One other thing that wasn’t as straightforward as I had hoped with CraftQL is querying by a field value. When querying entries you can use the slug like so:
query {
entries(
type: MatrixExample
slug: "first-example"
) {
id
title
}
}
I had hoped that we could do the same thing when querying by a Category Field that is attached to the Entry, but at this point in time you can only query that relationship using the Id:
query {
entries(
type: MatrixExample
relatedTo: [{element: 36}] # 36 is the Id of our Category
) {
id
title
}
}
Going Forward
Craft 3.3 or later with a Pro license now includes GraphQL functionality. Based on a brief look it appears that the setup is a bit different than with CraftQL. I’m curious to see if there are any benefits in performance/functionality there. Have you used both? Any thoughts on how they compare?
— Words by John Mueller
Top comments (1)
I ran into problems with the native GraphQL implementation in 3.3 and continued using CraftQL on my latest few projects. I'm not so happy about that decision because CraftQL clearly isn't getting updates from the developer any longer and I've found more than a few bugs or problem areas and I imagine will only get more broken as Craft continues to be updated. I've also hit a few snags with performance in CraftQL and ended up branching it to add my own caching logic.

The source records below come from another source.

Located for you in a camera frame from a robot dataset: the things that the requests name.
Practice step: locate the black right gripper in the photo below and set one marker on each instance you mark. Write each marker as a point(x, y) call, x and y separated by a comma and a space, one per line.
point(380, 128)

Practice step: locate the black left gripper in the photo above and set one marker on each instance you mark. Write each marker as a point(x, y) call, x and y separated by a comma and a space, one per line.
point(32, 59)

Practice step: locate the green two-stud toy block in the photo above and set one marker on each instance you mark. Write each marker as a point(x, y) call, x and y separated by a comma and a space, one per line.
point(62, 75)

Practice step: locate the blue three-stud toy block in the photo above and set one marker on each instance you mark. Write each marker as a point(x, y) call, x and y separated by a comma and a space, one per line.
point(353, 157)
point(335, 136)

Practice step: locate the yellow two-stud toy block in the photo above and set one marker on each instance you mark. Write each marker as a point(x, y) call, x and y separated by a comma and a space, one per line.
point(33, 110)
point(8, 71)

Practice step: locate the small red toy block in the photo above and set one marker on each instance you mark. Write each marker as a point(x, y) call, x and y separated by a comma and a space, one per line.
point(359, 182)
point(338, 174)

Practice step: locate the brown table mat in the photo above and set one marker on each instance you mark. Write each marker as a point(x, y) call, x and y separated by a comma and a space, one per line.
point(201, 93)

I'm happy to say that the native GraphQL implementation has improved quite a bit in Craft 3.4. You can now query entries by field value, and combine multiple relatedTo queries more easily.
github.com/craftcms/cms/issues/5200
github.com/craftcms/cms/issues/5208
Combining multiple relatedTo queries was particularly challenging in CraftQL so this is a very welcome improvement. Not to mention built-in caching plus the support and ongoing development from the P&T team means it would be very hard to justify using CraftQL on future projects.